Brooks, who sold his stake in the takeover, said in a statement: “We have always had the intention one day to pass on the business to a new owner who shares our long-term vision for Bonhams. I am immensely proud of what we have achieved at Bonhams and look forward to seeing the business continue to thrive under its new owners.”

Bonhams’s CEO Matthew Girling and chief financial officer Jonathan Fairhurst will remain on board in their current positions, while former Sotheby’s chief operating officer Bruno Vinciguerra will join the boardroom as executive chairman. He described the company—which has a devoted following but which has trailed behind rivals Christie’s, Sotheby’s, and Phillips in its share of the art market—as “a business with great potential and a strong track record.”

Today, the house has nine salesrooms in cities including London, New York, Hong Kong, Edinburgh, and Sydney. The company’s headquarters in London recently underwent an extensive $40 million renovation.

According to the FT, Bonhams’s turnover last year amounted to £450 million ($578.5 million), a far cry from Christie’s reported $6.6 billion in revenue. But it is also enjoying an upswing in sales. The firm reportedly made $6.4 million in profit last year, up from $2.6 million in 2016.

The board of the 225-year-old auction house has placed the company in the shop window more than once in recent years. In 2014, Bonhams was in advanced talks with Poly Culture Group, China’s largest auctioneer, but the board ultimately decided to hold onto the the business.

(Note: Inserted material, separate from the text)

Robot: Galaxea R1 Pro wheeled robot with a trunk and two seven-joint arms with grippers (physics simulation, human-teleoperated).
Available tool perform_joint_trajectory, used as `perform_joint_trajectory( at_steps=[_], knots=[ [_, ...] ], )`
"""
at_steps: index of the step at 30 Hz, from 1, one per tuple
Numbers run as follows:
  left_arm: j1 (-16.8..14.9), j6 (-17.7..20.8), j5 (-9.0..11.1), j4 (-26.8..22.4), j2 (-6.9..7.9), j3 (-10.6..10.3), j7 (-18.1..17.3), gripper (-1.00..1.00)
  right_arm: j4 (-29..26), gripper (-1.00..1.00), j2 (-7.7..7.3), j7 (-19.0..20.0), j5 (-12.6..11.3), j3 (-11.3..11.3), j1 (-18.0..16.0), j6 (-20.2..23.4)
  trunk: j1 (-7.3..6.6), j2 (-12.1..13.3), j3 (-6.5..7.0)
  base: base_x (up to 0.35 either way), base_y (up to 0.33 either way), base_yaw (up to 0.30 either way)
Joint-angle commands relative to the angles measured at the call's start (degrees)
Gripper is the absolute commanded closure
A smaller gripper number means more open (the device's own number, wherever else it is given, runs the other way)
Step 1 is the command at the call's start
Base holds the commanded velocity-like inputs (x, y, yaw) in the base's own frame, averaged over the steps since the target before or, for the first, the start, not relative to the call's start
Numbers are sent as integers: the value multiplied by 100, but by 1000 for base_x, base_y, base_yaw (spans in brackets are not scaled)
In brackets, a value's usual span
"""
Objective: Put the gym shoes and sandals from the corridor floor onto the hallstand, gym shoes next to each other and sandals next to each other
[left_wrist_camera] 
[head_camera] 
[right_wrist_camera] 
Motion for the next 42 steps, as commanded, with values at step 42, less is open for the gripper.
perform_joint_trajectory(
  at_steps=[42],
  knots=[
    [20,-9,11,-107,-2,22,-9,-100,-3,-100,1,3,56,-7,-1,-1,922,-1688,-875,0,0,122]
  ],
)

At this early stage, the new owners have remained tight-lipped about their plans for the house. Epiris partner Owen Wilson called Bonhams “a platform with extensive scope for transformation through investment,” but didn’t reveal how much money his fund is prepared to put into the business or what strategy it will adopt to transform it. In the ultra-competitive high-end auction market, one thing is for sure: It will take significant resources to compete on a level playing field with Bonhams’s larger rivals.